The full source code with all seven demos is at: https://github.com/Emmimal/context-engine/
References
[1] Lewis, P., Perez, E., et al. (2020). Retrieval-Augmented Generation for Knowledge-Intensive NLP Tasks. NeurIPS 33, 9459–9474. https://arxiv.org/abs/2005.11401
[2] Karpathy, A. (2025). Context Engineering. https://x.com/karpathy/status/1937902205765607626
[3] Pedregosa, F., et al. (2011). Scikit-learn: Machine Learning in Python. JMLR 12, 2825–2830. https://jmlr.org/papers/v12/pedregosa11a.html
[4] Baddeley, A. (2000). The episodic buffer: a new component of working memory? Trends in Cognitive Sciences, 4(11), 417–423.

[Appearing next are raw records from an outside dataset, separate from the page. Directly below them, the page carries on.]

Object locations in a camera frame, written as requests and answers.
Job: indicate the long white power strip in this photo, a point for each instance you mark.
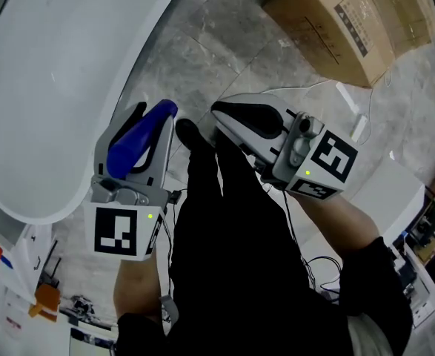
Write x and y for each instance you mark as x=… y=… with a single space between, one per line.
x=347 y=96

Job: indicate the white and dark green bathtub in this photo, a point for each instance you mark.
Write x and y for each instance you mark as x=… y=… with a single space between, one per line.
x=46 y=87

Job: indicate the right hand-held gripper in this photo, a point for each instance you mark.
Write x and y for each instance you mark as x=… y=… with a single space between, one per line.
x=295 y=158

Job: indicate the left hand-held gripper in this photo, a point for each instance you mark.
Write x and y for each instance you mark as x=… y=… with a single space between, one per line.
x=128 y=198

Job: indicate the white counter block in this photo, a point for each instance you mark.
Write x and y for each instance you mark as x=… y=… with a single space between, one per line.
x=387 y=198

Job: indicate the black metal stool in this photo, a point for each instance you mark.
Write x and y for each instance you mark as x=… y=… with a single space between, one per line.
x=52 y=265

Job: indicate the person's left forearm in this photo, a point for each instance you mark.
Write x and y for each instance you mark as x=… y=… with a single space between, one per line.
x=137 y=287

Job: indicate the light taped cardboard box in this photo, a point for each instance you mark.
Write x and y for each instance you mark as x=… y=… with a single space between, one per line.
x=410 y=9

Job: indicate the person's right forearm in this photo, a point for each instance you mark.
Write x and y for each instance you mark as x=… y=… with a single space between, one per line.
x=339 y=221

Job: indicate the black debris pile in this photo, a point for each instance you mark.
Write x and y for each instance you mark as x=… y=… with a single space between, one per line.
x=82 y=305

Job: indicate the blue object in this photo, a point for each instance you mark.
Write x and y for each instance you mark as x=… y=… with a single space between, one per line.
x=139 y=139

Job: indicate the person's body in black clothing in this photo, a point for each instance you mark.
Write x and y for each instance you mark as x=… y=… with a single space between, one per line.
x=239 y=265

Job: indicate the cluttered storage shelf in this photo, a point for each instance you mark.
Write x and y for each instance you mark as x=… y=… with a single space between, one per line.
x=430 y=258

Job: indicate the light cardboard box with label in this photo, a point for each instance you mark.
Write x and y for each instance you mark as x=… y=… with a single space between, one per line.
x=324 y=32

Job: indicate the orange cloth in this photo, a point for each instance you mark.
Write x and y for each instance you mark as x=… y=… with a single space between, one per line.
x=46 y=300

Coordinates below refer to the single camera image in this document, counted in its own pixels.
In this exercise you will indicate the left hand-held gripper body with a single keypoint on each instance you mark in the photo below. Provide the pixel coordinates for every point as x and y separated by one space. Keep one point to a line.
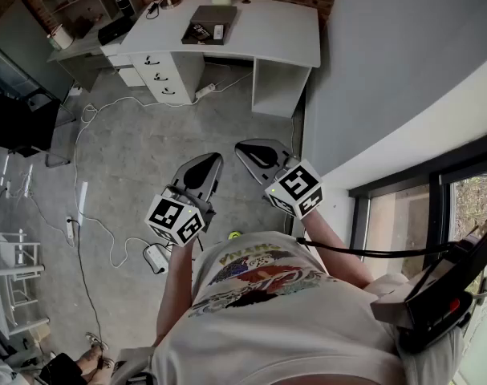
175 219

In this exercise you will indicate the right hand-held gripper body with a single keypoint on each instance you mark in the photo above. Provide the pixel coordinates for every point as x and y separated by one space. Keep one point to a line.
295 191

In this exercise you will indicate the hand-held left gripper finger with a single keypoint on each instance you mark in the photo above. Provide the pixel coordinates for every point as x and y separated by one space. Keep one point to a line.
181 175
215 183

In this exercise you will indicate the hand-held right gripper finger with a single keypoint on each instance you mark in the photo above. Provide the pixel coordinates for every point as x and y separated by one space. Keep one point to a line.
263 175
281 147

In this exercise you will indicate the white remote control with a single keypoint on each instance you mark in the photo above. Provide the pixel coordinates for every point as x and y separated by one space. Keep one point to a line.
218 31

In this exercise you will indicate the black remote control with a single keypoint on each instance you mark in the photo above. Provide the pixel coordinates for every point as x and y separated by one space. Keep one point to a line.
197 30

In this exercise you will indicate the grey storage box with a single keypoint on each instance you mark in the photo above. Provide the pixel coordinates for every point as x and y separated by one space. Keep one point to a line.
213 14

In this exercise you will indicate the person's left forearm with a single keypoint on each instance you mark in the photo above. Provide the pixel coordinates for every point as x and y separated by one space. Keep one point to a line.
171 287

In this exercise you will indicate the person's right forearm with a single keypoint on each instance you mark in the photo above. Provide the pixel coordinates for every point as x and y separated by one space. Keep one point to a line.
327 239

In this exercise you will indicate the black metal cash box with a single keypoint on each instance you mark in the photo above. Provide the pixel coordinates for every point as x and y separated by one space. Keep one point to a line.
112 32

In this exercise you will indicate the white power strip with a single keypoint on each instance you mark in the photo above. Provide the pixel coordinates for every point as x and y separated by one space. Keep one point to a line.
157 257
205 91
70 228

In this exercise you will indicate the person's left neon shoe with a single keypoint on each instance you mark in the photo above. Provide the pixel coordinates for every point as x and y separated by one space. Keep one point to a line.
234 235

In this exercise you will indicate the white plastic floor strip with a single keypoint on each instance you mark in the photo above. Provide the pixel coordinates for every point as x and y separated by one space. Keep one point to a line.
82 197

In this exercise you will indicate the white three-drawer unit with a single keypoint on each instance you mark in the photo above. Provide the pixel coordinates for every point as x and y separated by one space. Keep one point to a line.
177 74

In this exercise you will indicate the person's white printed T-shirt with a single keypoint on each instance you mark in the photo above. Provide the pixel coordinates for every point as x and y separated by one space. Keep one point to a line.
267 335

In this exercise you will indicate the grey side table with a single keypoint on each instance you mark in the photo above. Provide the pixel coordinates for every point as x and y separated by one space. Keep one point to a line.
78 56

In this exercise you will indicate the black office chair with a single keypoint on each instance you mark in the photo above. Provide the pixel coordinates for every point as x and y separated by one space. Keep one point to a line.
22 122

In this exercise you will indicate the white metal rack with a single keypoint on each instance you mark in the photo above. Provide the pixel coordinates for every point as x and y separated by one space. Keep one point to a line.
10 255

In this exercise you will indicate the black bottle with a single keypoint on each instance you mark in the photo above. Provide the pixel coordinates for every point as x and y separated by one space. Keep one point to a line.
123 4

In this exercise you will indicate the white paper roll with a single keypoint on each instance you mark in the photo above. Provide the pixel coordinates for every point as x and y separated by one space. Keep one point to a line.
62 38

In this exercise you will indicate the tall grey cabinet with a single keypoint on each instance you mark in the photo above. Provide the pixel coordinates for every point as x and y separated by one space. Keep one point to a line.
22 42

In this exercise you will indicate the dark window frame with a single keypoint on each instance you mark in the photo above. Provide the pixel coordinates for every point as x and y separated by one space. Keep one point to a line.
439 215

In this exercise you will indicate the black body-worn camera rig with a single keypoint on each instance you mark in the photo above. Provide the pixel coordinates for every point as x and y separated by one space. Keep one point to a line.
435 303

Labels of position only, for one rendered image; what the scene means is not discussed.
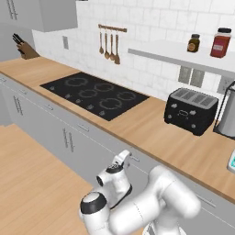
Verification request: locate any black hob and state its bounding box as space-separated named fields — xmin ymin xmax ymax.
xmin=39 ymin=72 xmax=151 ymax=122

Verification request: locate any wooden hanging spatula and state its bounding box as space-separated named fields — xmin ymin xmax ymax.
xmin=114 ymin=34 xmax=121 ymax=65

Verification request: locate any red jar with black lid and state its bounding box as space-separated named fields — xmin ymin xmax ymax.
xmin=209 ymin=27 xmax=233 ymax=59

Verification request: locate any small wooden hanging spoon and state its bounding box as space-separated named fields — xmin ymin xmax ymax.
xmin=98 ymin=29 xmax=105 ymax=56

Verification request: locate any white wall shelf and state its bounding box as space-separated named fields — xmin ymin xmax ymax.
xmin=127 ymin=39 xmax=235 ymax=78

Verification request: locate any black toaster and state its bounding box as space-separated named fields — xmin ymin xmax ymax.
xmin=163 ymin=87 xmax=220 ymax=138

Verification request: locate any grey wall socket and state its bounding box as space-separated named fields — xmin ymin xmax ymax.
xmin=189 ymin=68 xmax=206 ymax=89
xmin=62 ymin=35 xmax=70 ymax=50
xmin=177 ymin=65 xmax=193 ymax=85

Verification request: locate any silver cupboard door handle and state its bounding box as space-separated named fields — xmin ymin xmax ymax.
xmin=13 ymin=95 xmax=20 ymax=116
xmin=17 ymin=96 xmax=25 ymax=118
xmin=68 ymin=131 xmax=76 ymax=153
xmin=62 ymin=127 xmax=70 ymax=150

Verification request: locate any brown knife block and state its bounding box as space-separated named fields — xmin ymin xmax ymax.
xmin=12 ymin=32 xmax=41 ymax=61

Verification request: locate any grey wall cupboard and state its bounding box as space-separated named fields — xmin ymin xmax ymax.
xmin=0 ymin=0 xmax=79 ymax=33

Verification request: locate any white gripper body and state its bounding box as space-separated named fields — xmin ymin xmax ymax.
xmin=111 ymin=149 xmax=133 ymax=168

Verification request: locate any wall cupboard handle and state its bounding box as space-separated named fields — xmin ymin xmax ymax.
xmin=6 ymin=0 xmax=15 ymax=20
xmin=10 ymin=0 xmax=18 ymax=21

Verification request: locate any teal kitchen scale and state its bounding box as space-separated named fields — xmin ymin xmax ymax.
xmin=226 ymin=151 xmax=235 ymax=174

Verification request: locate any grey drawer front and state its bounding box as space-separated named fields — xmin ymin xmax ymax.
xmin=183 ymin=175 xmax=235 ymax=229
xmin=62 ymin=108 xmax=108 ymax=150
xmin=8 ymin=79 xmax=39 ymax=107
xmin=32 ymin=92 xmax=68 ymax=125
xmin=0 ymin=73 xmax=14 ymax=94
xmin=103 ymin=131 xmax=173 ymax=186

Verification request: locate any grey cupboard door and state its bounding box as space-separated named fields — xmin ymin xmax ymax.
xmin=66 ymin=128 xmax=106 ymax=186
xmin=16 ymin=96 xmax=42 ymax=145
xmin=36 ymin=111 xmax=70 ymax=168
xmin=0 ymin=86 xmax=18 ymax=127

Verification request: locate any wooden hanging ladle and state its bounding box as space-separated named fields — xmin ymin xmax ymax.
xmin=104 ymin=31 xmax=111 ymax=61

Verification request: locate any silver and black coffee machine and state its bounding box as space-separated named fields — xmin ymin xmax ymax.
xmin=212 ymin=80 xmax=235 ymax=140

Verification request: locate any wooden utensil rail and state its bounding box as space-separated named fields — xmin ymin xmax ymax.
xmin=97 ymin=23 xmax=128 ymax=34

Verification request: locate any brown spice jar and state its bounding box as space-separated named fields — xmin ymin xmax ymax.
xmin=186 ymin=33 xmax=202 ymax=54

[5] Mihalcea, R., & Tarau, P. (2004). TextRank: Bringing Order into Texts. EMNLP 2004. https://aclanthology.org/W04-3252/
[6] OpenAI. (2023). Counting tokens with tiktoken. https://github.com/openai/tiktoken
[7] Nogueira, R., & Cho, K. (2019). Passage Re-ranking with BERT. arXiv:1901.04085. https://arxiv.org/abs/1901.04085
[8] OpenAI. (2023). tiktoken: Fast BPE tokeniser for use with OpenAI’s models. https://github.com/openai/tiktoken
[9] Reimers, N., & Gurevych, I. (2019). Sentence-BERT: Sentence Embeddings using Siamese BERT-Networks. EMNLP 2019. https://arxiv.org/abs/1908.10084
Disclosure
All code in this article was written by me and is original work, developed and tested on Python 3.12.6. Benchmark numbers are from actual demo runs on my local machine (Windows 11, CPU only) and are reproducible by cloning the repository and running demo.py, except where the article explicitly notes numbers are calculated from known inputs. The sentence-transformers library is used as an optional dependency for embedding generation in hybrid retrieval mode. All other functionality runs on the Python standard library and numpy only. I have no financial relationship with any tool, library, or company mentioned in this article.